Spark HiveServer2中使用jdbc客户端用户运行spark job
大致问题与这篇文章分析相同【[HiveServer2中使用jdbc客户端用户运行mapreduce](http://blog.javachen.com/2013/10/17/run-mapreduce-with-client-user-in-hive-server2.html)】,但因为是spark引擎,具体细节不同。spark hiveserver2 接收到链接请求,获取用户信息,会把用户信息存放到AccessControlContext中,后面很多地方获取调用UserGroupInformation.getCurrentUser()得到用户信息,但在spark excutor节点上获取不到,需要传递过去:
- insert sql解决方案:
修改InsertIntoHiveTable.saveAsHiveFile方法中:
sqlContext.sparkContext.runJob(rdd, writerContainer.writeToFile _)
修改后代码:
val user = UserGroupInformation.getCurrentUser
if(user == null) {
sqlContext.sparkContext.runJob(rdd, writerContainer.writeToFile _)
} else {
var inner = new DeliverLoginUser(UserGroupInformation.getCurrentUser.getUserName, writerContainer)

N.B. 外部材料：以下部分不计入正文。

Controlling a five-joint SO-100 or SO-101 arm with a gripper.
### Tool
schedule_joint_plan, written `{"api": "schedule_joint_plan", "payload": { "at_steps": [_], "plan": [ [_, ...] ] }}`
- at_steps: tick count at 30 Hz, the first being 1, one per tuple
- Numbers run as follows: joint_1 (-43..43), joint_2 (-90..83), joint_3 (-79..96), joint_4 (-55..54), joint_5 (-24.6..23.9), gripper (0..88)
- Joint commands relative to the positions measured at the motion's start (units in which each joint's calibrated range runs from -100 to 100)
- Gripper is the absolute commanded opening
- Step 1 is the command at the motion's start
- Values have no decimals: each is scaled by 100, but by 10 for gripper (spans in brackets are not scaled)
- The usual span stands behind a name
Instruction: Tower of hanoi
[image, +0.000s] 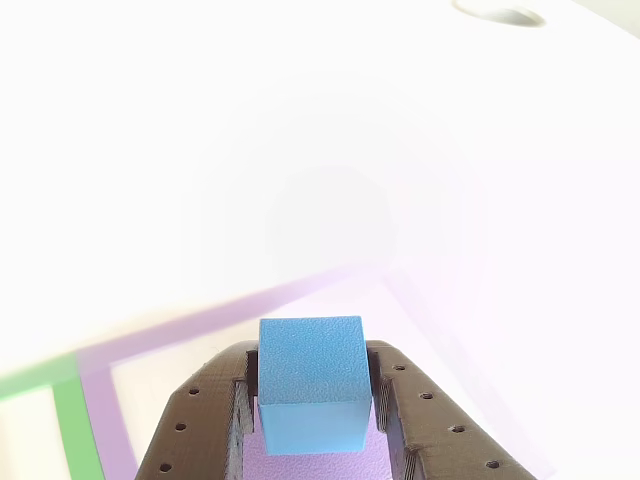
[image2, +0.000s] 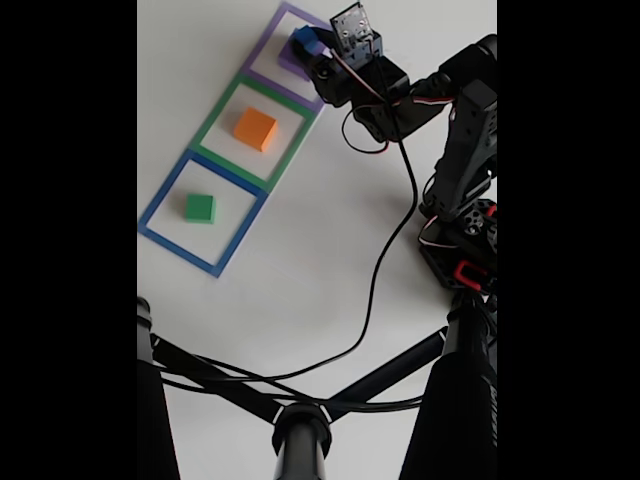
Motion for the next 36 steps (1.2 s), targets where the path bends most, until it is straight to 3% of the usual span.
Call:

sqlContext.sparkContext.runJob(rdd, inner.writeToFile _)
}
//定义DeliverLoginUser 类
import java.security.PrivilegedExceptionAction
import org.apache.hadoop.security.UserGroupInformation
import org.apache.spark.TaskContext
import org.apache.spark.internal.Logging
import org.apache.spark.sql.catalyst.InternalRow
import org.apache.spark.sql.hive.{HiveUtils, SparkHiveWriterContainer}
/**
* Created by xxx on 2017/5/4.
*/
class DeliverLoginUser(userName: String, writerContainer: SparkHiveWriterContainer) extends Serializable with Logging {
def writeToFile(@transient context: TaskContext, iterator: Iterator[InternalRow]): Unit = {
val ugi = UserGroupInformation.createRemoteUser(userName)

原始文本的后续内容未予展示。